Acordam no Supremo Tribunal de Justiça
1. A AA, C.R.L. impugnou judicialmente o despacho da Conservadora do Registo Predial de Aveiro, proferido a 22 de Outubro de 2013 - que qualificou de provisório por dúvidas o pedido de registo de aquisição lavrado pela Ap. n.° 1232, de 30 de Setembro de 2013, sobre a fracção "C" do prédio descrito sob o n.° 2940 (Quelfes) e fracção "G" do prédio descrito sob o n.° 2397 (Olhão), ambas do concelho de Olhão, que havia sido apresentado pela Exma. Sra. Notária, BB, bem como o despacho do Presidente do Instituto dos Registos e Notariado, proferido a 27 de Fevereiro de 2014, que havia indeferido liminarmente o recurso hierárquico apresentado na sequência do aludido despacho de qualificação.

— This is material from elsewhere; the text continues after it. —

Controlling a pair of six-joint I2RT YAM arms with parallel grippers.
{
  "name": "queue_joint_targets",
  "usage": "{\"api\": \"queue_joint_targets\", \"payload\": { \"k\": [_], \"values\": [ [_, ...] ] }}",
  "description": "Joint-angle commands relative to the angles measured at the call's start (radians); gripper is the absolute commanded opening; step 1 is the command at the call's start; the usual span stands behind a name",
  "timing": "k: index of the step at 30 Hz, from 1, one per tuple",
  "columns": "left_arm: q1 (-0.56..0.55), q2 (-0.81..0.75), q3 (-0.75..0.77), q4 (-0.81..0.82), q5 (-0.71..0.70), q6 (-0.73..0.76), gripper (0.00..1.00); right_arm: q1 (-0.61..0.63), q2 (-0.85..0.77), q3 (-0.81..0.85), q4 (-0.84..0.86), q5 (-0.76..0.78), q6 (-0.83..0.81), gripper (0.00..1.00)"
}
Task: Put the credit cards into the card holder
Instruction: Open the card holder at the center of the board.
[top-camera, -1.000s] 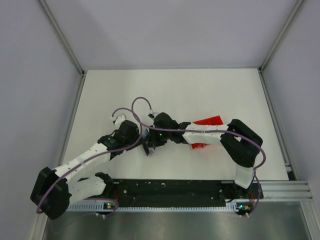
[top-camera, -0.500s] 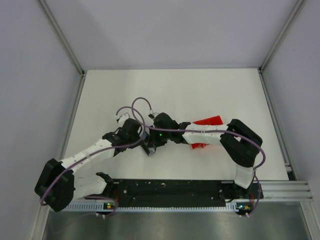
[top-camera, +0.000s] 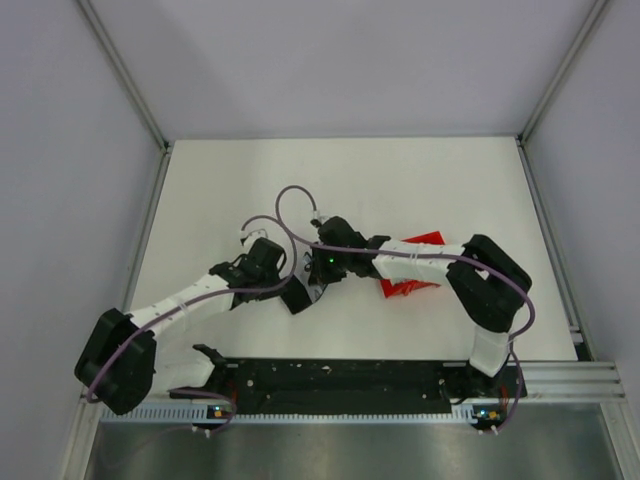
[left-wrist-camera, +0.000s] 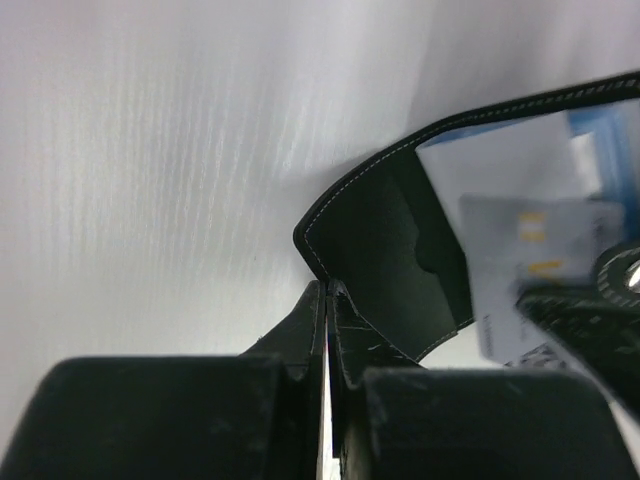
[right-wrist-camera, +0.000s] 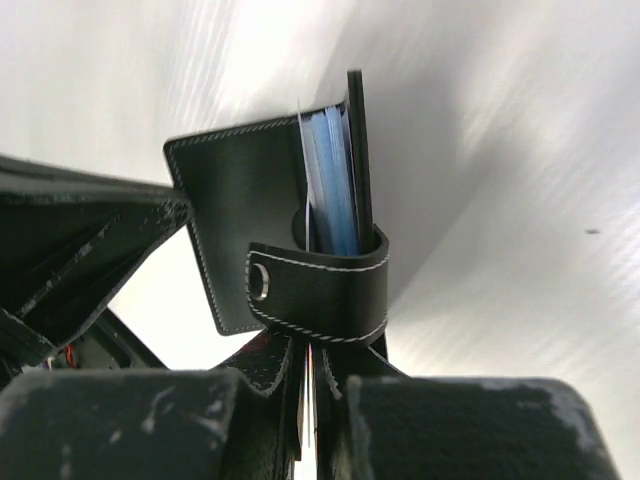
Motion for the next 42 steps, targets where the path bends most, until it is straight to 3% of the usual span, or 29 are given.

Para além da interposição do recurso de impugnação, a AA deduziu incidente de intervenção provocada da Exma. Sra. Notária, BB.
O Ministério Público emitiu o parecer a que alude o artigo 146.°, n.° 1, do Código de Registo Predial, no sentido da improcedência da impugnação judicial, por ilegitimidade da impugnante (cfr. fls. 56 a 67, cujo teor aqui se dá por integralmente reproduzido).
Foi proferida a sentença que - tendo concluído pela inadmissibilidade legal do aludido incidente de intervenção provocada e, bem assim pela falta de legitimidade da impugnante –
não admitiu o recurso contencioso apresentado pela AA.
Apelou a requerente, mas o Tribunal da Relação, acompanhando os fundamentos da decisão de 1ª instância, decidiu
em julgar improcedente a apelação e confirmar a decisão recorrida.
Vem agora a recorrente interpor recurso de revista excepcional, invocando a relevância jurídica das questões que enuncia, nos termos do nº 1 alínea a) do C. P. Civil.